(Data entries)
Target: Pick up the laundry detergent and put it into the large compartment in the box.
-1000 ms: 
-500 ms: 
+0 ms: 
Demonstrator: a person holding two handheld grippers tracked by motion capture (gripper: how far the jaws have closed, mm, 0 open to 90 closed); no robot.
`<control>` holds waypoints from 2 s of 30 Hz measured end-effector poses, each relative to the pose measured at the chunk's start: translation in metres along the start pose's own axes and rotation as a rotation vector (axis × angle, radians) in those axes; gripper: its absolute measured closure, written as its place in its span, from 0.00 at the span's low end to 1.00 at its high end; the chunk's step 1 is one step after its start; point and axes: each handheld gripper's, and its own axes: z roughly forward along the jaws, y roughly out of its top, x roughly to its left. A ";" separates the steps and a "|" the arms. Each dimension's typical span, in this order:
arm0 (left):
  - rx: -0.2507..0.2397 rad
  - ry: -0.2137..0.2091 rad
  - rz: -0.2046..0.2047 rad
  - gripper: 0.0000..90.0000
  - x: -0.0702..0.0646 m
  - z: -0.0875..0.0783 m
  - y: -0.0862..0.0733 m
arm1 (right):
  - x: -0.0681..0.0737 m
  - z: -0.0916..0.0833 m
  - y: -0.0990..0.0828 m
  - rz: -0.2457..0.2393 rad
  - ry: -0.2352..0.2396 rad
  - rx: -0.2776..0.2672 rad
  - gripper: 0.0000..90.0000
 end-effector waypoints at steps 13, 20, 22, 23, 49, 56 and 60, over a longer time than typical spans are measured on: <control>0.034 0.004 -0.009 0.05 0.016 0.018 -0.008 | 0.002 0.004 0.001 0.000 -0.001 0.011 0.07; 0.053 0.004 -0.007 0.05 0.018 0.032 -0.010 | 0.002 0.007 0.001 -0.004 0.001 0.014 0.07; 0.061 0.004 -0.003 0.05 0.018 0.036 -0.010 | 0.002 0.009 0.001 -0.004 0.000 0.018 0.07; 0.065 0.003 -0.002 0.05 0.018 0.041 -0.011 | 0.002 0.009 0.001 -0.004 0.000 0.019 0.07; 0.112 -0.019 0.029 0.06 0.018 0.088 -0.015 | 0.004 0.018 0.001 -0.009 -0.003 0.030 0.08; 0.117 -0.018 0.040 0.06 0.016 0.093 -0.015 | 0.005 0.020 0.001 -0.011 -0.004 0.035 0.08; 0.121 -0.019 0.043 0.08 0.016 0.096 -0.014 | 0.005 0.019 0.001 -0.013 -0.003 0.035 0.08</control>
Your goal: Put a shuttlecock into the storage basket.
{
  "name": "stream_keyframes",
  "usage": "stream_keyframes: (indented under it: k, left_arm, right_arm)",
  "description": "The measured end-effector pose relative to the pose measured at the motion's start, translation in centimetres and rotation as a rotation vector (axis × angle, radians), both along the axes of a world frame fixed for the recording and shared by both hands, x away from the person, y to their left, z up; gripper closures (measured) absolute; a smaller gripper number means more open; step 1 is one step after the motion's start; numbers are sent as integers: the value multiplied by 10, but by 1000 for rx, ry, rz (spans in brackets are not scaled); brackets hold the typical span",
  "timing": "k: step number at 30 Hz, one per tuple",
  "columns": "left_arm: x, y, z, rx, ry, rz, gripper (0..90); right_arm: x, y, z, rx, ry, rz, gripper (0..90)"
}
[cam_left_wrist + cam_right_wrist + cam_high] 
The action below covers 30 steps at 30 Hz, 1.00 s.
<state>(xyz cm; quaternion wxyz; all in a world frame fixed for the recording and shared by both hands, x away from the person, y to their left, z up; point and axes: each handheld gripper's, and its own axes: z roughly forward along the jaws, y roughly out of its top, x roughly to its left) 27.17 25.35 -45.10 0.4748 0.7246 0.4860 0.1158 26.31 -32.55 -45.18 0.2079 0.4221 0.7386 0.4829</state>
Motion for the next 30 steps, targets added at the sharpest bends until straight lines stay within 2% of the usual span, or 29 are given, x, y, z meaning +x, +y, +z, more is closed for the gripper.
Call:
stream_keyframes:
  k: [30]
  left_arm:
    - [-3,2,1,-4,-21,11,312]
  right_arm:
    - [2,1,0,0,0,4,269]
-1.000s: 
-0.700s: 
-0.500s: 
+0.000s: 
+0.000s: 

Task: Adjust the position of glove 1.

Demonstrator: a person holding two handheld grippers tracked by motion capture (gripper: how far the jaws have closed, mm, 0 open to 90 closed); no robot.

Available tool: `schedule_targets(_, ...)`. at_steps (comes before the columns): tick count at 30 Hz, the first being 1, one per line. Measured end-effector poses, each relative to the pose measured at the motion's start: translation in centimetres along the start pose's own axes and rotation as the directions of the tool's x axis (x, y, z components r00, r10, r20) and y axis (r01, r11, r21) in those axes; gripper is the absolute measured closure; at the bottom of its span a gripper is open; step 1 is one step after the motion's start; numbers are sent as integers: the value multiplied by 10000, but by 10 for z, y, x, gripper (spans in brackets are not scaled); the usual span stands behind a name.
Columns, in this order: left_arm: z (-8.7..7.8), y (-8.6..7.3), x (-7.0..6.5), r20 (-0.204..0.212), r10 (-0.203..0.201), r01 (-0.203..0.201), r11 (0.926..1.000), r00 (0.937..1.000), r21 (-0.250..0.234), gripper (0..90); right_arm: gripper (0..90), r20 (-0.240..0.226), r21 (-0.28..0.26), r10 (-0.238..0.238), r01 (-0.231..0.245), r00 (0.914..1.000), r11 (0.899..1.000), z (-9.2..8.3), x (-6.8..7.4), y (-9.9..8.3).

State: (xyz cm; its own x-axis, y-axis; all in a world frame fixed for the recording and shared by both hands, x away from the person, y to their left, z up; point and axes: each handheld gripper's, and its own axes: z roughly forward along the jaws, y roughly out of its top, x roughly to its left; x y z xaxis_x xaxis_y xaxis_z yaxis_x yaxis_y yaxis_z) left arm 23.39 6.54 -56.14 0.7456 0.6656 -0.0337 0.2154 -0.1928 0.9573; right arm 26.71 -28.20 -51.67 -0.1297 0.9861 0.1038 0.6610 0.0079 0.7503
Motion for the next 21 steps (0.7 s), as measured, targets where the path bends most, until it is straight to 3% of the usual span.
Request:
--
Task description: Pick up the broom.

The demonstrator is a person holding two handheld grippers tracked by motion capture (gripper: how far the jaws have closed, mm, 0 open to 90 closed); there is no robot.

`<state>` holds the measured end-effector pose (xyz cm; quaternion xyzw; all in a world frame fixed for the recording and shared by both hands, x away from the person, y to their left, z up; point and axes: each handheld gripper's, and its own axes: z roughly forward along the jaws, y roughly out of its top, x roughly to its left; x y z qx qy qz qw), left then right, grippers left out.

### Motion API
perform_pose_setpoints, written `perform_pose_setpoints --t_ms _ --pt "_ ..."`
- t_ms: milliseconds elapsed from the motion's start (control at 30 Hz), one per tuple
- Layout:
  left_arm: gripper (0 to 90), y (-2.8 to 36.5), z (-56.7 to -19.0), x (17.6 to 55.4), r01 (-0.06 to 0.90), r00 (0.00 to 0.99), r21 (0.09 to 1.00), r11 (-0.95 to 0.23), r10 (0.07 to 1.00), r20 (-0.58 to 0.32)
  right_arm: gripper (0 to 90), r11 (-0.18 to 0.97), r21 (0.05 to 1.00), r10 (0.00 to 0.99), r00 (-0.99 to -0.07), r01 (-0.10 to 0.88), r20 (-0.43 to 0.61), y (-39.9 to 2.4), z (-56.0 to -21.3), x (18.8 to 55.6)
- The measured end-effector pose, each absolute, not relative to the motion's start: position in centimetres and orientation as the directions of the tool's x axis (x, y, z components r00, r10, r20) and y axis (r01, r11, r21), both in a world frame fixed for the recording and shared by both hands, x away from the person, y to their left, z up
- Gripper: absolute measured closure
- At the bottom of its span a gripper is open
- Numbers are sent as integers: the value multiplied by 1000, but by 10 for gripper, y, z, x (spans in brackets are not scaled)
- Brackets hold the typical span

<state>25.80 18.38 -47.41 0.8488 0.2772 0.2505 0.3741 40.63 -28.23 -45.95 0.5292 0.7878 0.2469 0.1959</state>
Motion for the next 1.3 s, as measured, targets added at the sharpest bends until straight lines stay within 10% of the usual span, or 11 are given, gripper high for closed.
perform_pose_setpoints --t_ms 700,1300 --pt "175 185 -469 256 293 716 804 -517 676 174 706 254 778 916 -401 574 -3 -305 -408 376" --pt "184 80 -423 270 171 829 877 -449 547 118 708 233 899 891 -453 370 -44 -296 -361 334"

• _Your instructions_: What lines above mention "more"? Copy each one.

• _Solution for this problem_:
  "description": "The measured end-effector pose relative to the pose measured at the motion's start, translation in centimetres and rotation as a rotation vector (axis × angle, radians), both along the axes of a world frame fixed for the recording and shared by both hands, x away from the person, y to their left, z up; gripper closures (measured) absolute; a smaller gripper number means more open; step 1 is one step after the motion's start; numbers are sent as integers: the value multiplied by 10, but by 1000 for rx, ry, rz (spans in brackets are not scaled); brackets hold the typical span",
Motion for the next 30 steps, targets added at the sharpest bends until straight lines stay within 2% of the usual span, or 29 are given, x, y, z meaning +x, +y, +z, more is closed for the gripper.

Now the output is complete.